Una filial de la Academia

"No lo verán nuestros ojos", dice, pero los académicos miran más allá. Algunos se obsesionan por el ajuste de la lengua de diccionario a la que se habla todos los días, por ejemplo, Emilio Lorenzo, que trabaja con el lenguaje de los más jóvenes, con los comics, fanzines, letras de canciones, libros de estilo de la Prensa. Otros, en cambio, miran desde atrás estos temas, ven lo pasajero de los giros, y esperan. A la voluntad de presencia de una lengua un poco agresiva y juvenil, entonces, debe su sillón Camilo José Cela, por ejemplo, y sus expectativas Francisco Umbral. Porque Umbral suena como academicable en todas las elecciones.El café Gijón ha sido mucho tiempo una filial de la Academia, en especial la mesa de los poetas en la que se sientan, un poco como en su sala de juntas, gentes que hacen versos de distintas edades, académicos que lo son y otros que esperan serlo. En la mesa de los poetas se sabe, hasta por el número de votos, quién será el próximo académico, cuando hay elecciones y va de escritores, con un mínimo de 36 horas de adelanto. Como se sabe quién será el próximo Cervantes, con un margen de error mínimo, y se habla ahora ya de quien va a ser el próximo director de la Española. Todo dicho con sigilo y sin certeza, porque la Academia funciona en su secreto esencial.

Cuando la Academia se quita el secreto es para los grandes ceremoniales, para sus actos públicos. Investidura, con fajín y espadín, de los nuevos académicos, algún acto solemne más. Actos que se suelen conceder los domingos por la tarde y a los que se admiten público y señoras en general. Hasta el nombramiento de Carmen Conde no cabían mujeres, como corresponde a sociedad secreta, pero hay que decir que antes entró una en la española que en la francesa, donde discute ya Margueritte Yourcenar, y que comparándolas, es más progresista en su sentido lingüístico la nuestra que la gala, empeñada hace un siglo en renovar la dificultosa ortografía de su lengua sin haberlo conseguido hasta ahora.

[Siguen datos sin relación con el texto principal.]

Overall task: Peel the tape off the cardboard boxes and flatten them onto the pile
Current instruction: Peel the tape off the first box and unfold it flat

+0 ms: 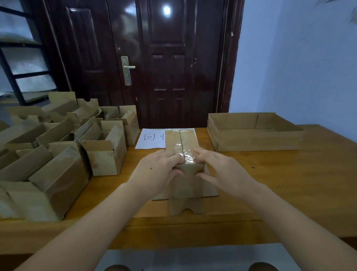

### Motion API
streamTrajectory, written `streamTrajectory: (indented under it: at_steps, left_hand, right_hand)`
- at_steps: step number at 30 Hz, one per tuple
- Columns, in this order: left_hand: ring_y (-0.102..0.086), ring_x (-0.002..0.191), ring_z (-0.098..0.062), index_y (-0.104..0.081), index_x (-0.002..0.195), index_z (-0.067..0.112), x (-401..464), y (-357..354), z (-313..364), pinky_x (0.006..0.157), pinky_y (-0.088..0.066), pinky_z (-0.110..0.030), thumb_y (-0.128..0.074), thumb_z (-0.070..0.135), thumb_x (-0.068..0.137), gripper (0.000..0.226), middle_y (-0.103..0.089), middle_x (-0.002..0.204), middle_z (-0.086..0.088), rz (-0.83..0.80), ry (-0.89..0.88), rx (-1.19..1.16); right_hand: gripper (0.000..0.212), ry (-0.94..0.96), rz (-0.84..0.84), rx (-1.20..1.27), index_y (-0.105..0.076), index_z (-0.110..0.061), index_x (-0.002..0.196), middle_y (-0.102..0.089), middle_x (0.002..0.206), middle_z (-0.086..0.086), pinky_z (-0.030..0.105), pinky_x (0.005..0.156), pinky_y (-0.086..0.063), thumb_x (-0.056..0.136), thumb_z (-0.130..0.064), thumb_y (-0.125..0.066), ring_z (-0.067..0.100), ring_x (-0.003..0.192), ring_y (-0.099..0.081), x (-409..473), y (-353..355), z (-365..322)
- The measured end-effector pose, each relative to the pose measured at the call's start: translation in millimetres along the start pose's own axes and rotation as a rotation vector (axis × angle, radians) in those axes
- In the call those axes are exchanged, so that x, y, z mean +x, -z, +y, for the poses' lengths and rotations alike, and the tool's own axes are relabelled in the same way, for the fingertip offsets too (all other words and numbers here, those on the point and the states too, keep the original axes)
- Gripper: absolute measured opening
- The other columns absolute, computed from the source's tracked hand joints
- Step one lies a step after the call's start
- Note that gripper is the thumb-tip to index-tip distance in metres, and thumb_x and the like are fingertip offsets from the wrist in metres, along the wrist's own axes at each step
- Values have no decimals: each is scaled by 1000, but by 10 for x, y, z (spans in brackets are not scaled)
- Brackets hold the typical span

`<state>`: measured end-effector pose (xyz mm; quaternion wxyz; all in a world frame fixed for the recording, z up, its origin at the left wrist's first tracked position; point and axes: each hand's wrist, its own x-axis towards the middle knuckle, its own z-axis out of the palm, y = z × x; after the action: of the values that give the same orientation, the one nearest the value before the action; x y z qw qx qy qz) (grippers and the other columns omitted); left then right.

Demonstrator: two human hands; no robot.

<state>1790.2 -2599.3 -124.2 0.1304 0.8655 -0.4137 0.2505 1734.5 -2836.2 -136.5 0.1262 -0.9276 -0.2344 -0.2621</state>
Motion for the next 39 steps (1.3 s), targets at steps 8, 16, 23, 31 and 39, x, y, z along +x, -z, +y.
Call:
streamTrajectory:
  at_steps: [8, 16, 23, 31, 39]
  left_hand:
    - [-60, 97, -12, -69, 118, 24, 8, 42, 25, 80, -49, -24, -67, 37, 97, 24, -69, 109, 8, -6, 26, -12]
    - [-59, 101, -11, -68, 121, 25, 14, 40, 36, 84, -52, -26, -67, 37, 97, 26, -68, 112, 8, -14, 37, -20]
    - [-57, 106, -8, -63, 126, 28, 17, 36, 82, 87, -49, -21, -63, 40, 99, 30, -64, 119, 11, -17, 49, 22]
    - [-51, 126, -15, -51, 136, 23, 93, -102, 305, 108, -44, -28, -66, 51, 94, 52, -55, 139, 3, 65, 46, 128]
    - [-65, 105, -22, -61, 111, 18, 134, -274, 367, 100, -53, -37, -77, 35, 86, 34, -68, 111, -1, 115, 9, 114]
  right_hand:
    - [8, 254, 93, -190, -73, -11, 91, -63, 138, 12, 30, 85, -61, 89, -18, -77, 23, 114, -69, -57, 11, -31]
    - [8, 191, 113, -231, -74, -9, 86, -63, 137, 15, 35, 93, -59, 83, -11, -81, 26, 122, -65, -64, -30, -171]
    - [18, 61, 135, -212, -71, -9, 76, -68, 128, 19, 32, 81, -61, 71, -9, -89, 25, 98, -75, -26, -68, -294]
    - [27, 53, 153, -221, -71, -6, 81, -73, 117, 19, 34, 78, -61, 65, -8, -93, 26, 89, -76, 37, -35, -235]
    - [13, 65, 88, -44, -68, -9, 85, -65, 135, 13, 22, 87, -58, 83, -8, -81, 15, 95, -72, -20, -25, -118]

Entonces, en esos actos solemnes, es cuando se ven sus orígenes, en sus ritos. La Academia, que comenzó siendo un lugar de trabajo moderno y progresista, frente a una Universidad retrógrada en los tiempos en que todavía tentaban los autos de fe y los autos sacramentales, y que ahora lo ha vuelto a ser, desde Menéndez Pidal, había padecido una época anterior de puro relumbrón, cuando era únicamente lo que ahora es sólo en parte, un timbre de gloria. Todo el siglo XIX, lleno de aristócratas y de políticos, de escritores oficiales y de escasos trabajadores del idioma. Menéndez Pidal, y ahora Dámaso Alonso, han metido en cintura a los académicos, a las tres clases de académicos que hay.

Porque hay tres tipos de académicos: los escritores de creación, en todos sus géneros, que están porque aportan lenguaje. Los lingüistas, que lo controlan y estudian, que saben por donde va, y los científicos y pensadores, que proporcionan la información que el diccionario necesita en los distintos terrenos técnicos y científicos, y aquí hay que englobar también filósofos, pensadores, militares, hombres de la Iglesia. El lenguaje es, pues, el centro, y al final, más que los hombres, el protagonista es uno: el diccionario. La Real Academia de la Lengua, cuyo lema es limpia, fija, da esplendor, es un equipo perpetuo para hacer un diccionario. El Diccionario.